Yukon River Quest - Page 2
Whitehorse, Yukon Territory, Canada, Yukon river headwaters.
I’m writing this from a hotel room in Whitehorse, Canada. From my window I can see the
Yukon River where I will spend the next two months or so paddling to the Bering Sea. It
wasn’t easy getting here. I had planned to ship my boat up and then fly to Whitehorse to
meet it. Shipping a kayak to the great north turned out to be nearly impossible, so I
recruited two friends and a rental car for an epic roadtrip.
Whitehorse is 2700 miles from my house and for the last three days, Dave Kraemer, Dick
Howard, and I have been driving hard to get here. Strapping the kayak to a Dodge Charger
for a trip of that length was no easy task, but we managed and set out on the highway.
Two thirds of the journey was through endless flat wheat fields, but near the end of day two
we hit the Canadian Rockies and it was beautiful. From there we delt with an endless
procession of slow moving RV’s , a bear in camp and all manner of wildlife on the twisty
and sometimes unpaved Alaska Highway.
So, here I am in a hotel room in Whitehorse. I’m well fed and there’s a wall between me
and any marauding bears outside. Tomorrow, I set out on my own in the wilderness. I’m
more than a little scared, but I’m looking forward to it. The sun’s still up, but it’s getting late.
It’s time to try and get some sleep. Tomorrow’s going to be a big day.
I didn’t sleep well last night. I was too nervous and the hotel room was too hot. There aren’
t many air conditioners in Whitehorse, but it’s been in the 80’s for a few days now.

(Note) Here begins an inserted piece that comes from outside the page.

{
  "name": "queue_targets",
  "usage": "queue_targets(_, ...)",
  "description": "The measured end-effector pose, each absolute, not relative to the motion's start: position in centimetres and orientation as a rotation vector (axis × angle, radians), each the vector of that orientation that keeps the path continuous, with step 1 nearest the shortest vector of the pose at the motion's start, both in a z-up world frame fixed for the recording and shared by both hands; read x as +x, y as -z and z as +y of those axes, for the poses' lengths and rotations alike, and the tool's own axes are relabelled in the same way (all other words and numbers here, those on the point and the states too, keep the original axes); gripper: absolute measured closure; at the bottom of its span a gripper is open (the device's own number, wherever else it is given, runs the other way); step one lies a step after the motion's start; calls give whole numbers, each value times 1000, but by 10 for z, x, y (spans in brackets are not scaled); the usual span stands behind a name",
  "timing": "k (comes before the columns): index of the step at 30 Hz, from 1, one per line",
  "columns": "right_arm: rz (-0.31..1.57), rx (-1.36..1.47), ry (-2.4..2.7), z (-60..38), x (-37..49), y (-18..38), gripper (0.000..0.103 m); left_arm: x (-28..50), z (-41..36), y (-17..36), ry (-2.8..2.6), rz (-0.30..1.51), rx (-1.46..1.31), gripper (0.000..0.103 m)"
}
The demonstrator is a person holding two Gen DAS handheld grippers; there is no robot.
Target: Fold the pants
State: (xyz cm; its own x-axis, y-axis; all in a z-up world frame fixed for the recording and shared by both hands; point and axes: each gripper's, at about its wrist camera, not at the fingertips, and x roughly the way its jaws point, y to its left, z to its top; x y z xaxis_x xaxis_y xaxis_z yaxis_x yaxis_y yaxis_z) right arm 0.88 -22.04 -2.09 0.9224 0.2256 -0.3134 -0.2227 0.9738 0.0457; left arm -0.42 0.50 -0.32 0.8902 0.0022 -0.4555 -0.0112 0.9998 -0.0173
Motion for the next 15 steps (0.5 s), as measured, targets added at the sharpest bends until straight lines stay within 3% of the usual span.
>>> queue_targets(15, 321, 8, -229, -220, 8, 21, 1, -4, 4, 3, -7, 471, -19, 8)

After picking up a few last-minute supplies at Walmart, I thanked Dave and Dick for all their
help and set out on the Mighty Yukon. The river was fairly big and fast moving. It was
absolutely beautiful with turquoise colored water and snow capped mountains in the
There were lots of canoes and motor boats out, but it was a beautiful Sunday, so I guess
that was to be expected. My only real complaint would be the amount of garbage on the
banks and floating in the water. It probably has more trash in it than the rivers back in Iowa,
which isn’t something to be proud of, but I’m sure it will taper off as I move away from town.
I paddled 20 miles of river before reaching beautiful Lake Leberge. The lake is about 30
miles long and 5 miles wide with clear blue water and mountains all around. I’ve set up
camp about half way down the lake on a nice gravel bar.
I’m hoping to get a good night’s sleep tonight. It’s not easy to do that here since it never
gets dark, and since I’ll be traveling north for a few hundred miles before the river turns
west and heads for the ocean. I don’t expect to see the stars any time soon.
I’m paddling a Nigel Foster Shadow Kayak. I don’t like it as well as my Romany, but it’s a
respectable boat, and I would miss it too much when I have to give it away at the end of the
river. It’s also been signed by over 2,000 5th graders at the Iowa Children’s Water Festival.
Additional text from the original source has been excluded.